Task instructions -> Can you reproduce the data beneath, keeping every line exact?

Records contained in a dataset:
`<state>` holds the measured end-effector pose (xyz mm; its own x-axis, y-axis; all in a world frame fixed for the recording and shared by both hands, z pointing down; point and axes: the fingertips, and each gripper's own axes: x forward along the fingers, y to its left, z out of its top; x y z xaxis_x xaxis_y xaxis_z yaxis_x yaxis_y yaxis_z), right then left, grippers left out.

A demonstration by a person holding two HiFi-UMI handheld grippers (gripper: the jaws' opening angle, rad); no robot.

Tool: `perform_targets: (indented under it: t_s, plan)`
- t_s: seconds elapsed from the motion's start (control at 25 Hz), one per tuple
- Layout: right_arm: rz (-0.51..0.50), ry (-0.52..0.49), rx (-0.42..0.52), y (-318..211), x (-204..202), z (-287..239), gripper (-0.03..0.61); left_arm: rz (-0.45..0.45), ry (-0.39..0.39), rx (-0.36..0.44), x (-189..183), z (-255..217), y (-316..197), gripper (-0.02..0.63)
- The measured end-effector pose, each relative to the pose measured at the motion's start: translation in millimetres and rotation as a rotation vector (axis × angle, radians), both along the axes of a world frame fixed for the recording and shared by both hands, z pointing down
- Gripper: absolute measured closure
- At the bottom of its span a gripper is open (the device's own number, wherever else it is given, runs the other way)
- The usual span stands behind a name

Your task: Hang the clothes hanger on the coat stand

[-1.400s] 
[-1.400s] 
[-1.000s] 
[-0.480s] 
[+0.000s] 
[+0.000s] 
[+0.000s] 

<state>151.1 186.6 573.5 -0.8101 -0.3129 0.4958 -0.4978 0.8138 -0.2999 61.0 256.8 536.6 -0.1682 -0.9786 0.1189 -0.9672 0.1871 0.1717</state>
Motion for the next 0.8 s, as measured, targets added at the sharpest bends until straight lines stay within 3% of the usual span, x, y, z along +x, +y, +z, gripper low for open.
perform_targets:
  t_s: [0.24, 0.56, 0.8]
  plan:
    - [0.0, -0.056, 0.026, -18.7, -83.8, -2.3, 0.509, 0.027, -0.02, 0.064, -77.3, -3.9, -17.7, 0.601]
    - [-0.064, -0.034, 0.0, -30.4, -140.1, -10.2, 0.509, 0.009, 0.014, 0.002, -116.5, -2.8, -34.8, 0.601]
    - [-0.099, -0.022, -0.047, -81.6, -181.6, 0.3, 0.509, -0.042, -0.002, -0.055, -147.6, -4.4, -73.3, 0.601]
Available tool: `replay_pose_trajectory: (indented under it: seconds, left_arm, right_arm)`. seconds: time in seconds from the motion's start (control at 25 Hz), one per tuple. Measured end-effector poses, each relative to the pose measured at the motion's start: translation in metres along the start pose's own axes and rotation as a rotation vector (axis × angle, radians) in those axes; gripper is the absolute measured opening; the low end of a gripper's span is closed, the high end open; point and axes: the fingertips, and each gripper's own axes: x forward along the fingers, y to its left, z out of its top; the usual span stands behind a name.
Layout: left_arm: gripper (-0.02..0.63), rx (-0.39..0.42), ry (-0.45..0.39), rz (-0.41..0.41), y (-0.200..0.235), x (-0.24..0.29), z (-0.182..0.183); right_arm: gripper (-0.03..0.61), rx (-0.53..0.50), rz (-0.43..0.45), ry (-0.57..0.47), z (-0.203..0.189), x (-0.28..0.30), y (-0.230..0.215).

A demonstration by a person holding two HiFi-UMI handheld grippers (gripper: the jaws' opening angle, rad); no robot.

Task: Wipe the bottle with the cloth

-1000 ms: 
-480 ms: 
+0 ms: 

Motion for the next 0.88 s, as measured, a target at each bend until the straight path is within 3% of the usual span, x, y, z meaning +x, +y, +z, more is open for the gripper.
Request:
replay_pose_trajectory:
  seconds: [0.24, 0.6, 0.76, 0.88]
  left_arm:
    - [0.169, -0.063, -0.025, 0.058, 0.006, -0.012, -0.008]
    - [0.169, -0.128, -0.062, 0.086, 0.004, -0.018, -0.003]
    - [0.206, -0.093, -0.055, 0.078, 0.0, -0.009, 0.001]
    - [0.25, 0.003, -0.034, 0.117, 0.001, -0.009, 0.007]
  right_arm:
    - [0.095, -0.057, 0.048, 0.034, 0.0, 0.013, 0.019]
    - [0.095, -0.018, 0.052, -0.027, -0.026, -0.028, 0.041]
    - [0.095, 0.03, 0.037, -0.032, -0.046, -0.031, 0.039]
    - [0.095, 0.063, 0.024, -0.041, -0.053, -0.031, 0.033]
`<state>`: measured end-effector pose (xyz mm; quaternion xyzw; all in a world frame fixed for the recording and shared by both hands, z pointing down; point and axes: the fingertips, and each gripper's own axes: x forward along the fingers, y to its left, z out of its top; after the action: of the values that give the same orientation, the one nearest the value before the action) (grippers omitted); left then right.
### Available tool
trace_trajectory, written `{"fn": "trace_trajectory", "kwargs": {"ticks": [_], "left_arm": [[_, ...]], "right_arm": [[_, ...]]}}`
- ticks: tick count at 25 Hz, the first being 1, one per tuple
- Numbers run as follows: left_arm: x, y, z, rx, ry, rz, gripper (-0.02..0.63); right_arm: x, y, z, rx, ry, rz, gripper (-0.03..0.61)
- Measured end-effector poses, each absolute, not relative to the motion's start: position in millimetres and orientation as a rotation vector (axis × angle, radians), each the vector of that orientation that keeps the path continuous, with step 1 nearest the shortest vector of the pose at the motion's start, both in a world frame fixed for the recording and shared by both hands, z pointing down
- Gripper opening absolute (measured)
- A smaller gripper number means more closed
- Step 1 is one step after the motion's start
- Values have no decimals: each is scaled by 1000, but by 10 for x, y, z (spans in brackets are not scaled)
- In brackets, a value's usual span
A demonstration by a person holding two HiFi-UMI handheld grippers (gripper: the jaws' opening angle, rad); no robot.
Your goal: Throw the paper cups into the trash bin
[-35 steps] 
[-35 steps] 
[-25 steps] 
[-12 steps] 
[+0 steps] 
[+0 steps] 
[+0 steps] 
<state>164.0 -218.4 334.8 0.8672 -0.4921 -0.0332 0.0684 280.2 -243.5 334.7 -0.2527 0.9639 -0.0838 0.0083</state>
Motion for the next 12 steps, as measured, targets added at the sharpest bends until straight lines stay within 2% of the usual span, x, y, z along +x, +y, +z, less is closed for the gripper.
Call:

Expected answer ->
`<state>` holds the measured end-effector pose (xyz mm; its own x-axis, y-axis; all in a world frame fixed for the recording and shared by both hands, z pointing down; point and axes: the fingertips, and each gripper's own axes: x forward along the fingers, y to its left, z out of its top; x y z xaxis_x xaxis_y xaxis_z yaxis_x yaxis_y yaxis_z), right then left, grippers left out.

A demonstration by a person holding two HiFi-UMI handheld grippers (gripper: the jaws' opening angle, rad); no robot.

Tool: `perform_targets: (indented under it: t_s, plan)`
- t_s: seconds elapsed from the motion's start (control at 25 Hz), one per tuple
- Layout: right_arm: rz (-0.51..0.50), ry (-0.52..0.49), rx (-0.42..0.52), y (-318..211), x (-204..202), z (-287..239), gripper (-0.03..0.61); left_arm: rz (-0.45..0.45), ry (-0.39..0.39), rx (-0.36..0.44), x (-189..183), z (-255..217), y (-316..197), gripper (-0.02..0.63)
- The measured end-effector pose, each relative to the pose measured at the motion's start: translation in millimetres and rotation as a rotation vector (axis × angle, radians), both along the axes of a world frame fixed for the recording and shared by both hands, z pointing down
- Gripper: absolute measured closure
- At the bottom of its span a gripper is open (the device's own number, wherever else it is given, runs the other way)
- The usual span stands behind a name

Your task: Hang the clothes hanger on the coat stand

[-1.400s] 
[-1.400s] 
[-1.000s] 
[-0.480s] 
[+0.000s] 
[+0.000s] 
[+0.000s] 

<state>151.1 186.6 573.5 -0.8101 -0.3129 0.4958 -0.4978 0.8138 -0.2999 61.0 256.8 536.6 -0.1682 -0.9786 0.1189 -0.9672 0.1871 0.1717</state>
Motion for the next 0.8 s, as measured, targets added at the sharpest bends until straight lines stay within 3% of the usual span, x, y, z along +x, +y, +z, gripper low for open.
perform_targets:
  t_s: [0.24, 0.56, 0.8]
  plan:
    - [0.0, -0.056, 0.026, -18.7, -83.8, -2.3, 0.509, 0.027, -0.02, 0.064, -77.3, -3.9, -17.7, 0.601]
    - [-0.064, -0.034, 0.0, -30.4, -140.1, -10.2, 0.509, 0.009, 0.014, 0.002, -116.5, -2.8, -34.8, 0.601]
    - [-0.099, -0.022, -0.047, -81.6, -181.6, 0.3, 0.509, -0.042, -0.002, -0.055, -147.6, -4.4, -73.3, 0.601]
Available tool: `replay_pose_trajectory: (indented under it: seconds, left_arm, right_arm)`. seconds: time in seconds from the motion's start (control at 25 Hz), one per tuple. Measured end-effector poses, each relative to the pose measured at the motion's start: translation in metres along the start pose's own axes and rotation as a rotation vector (axis × angle, radians) in those axes; gripper is the absolute measured opening; the low end of a gripper's span is closed, the high end open; point and axes: the fingertips, and each gripper's own axes: x forward along the fingers, y to its left, z out of its top; the usual span stands behind a name.
Layout: left_arm: gripper (-0.02..0.63), rx (-0.39..0.42), ry (-0.45..0.39), rz (-0.41..0.41), y (-0.200..0.235), x (-0.24..0.29), z (-0.182..0.183); right_arm: gripper (-0.03..0.61), rx (-0.53..0.50), rz (-0.43..0.45), ry (-0.57..0.47), z (-0.203..0.189), x (-0.28..0.30), y (-0.230..0.215).

A demonstration by a person holding two HiFi-UMI handheld grippers (gripper: the jaws' opening angle, rad); no robot.

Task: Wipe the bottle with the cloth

-1000 ms: 
-480 ms: 
+0 ms: 

Motion for the next 0.88 s, as measured, a target at each bend until the straight path is within 3% of the usual span, x, y, z meaning +x, +y, +z, more is open for the gripper.
Request:
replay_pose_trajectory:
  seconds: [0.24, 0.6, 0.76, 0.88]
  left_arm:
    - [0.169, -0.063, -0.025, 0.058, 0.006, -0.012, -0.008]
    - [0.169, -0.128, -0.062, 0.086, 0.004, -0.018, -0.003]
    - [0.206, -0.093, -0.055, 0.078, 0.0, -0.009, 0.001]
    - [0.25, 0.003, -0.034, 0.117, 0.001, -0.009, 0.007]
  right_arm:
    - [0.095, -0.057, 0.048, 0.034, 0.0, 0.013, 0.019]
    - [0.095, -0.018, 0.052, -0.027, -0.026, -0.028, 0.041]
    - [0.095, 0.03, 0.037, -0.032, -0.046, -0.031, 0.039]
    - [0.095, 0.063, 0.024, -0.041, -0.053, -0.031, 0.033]
`<state>`: measured end-effector pose (xyz mm; quaternion xyzw; all in a world frame fixed for the recording and shared by both hands, z pointing down; point and axes: the fingertips, and each gripper's own axes: x forward along the fingers, y to its left, z out of its top; after the action: of the values that give the same orientation, the one nearest the value before the action) (grippers omitted); left then right.
### Available tool
trace_trajectory, written `{"fn": "trace_trajectory", "kwargs": {"ticks": [_], "left_arm": [[_, ...]], "right_arm": [[_, ...]]}}`
- ticks: tick count at 25 Hz, the first being 1, one per tuple
- Numbers run as follows: left_arm: x, y, z, rx, ry, rz, gripper (-0.02..0.63); right_arm: x, y, z, rx, ry, rz, gripper (-0.03..0.61)
- Measured end-effector poses, each absolute, not relative to the motion's start: position in millimetres and orientation as a rotation vector (axis × angle, radians), each the vector of that orientation that keeps the path continuous, with step 1 nearest the shortest vector of the pose at the motion's start, both in a world frame fixed for the recording and shared by both hands, z pointing down
- Gripper opening absolute (measured)
- A smaller gripper number means more closed
- Step 1 is one step after the motion's start
- Values have no decimals: each is scaled by 1000, but by 10 for x, y, z (spans in brackets are not scaled)
- In brackets, a value's usual span
A demonstration by a person holding two HiFi-UMI handheld grippers (gripper: the jaws' opening angle, rad); no robot.
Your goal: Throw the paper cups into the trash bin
[-35 steps] 
[-35 steps] 
[-25 steps] 
[-12 steps] 
[+0 steps] 
[+0 steps] 
[+0 steps] 
<state>164.0 -218.4 334.8 0.8672 -0.4921 -0.0332 0.0684 280.2 -243.5 334.7 -0.2527 0.9639 -0.0838 0.0083</state>
Motion for the next 12 steps, as measured, targets added at the sharpest bends until straight lines stay within 2% of the usual span, x, y, z along +x, +y, +z, less is closed for the gripper.
Call:

That completes the output.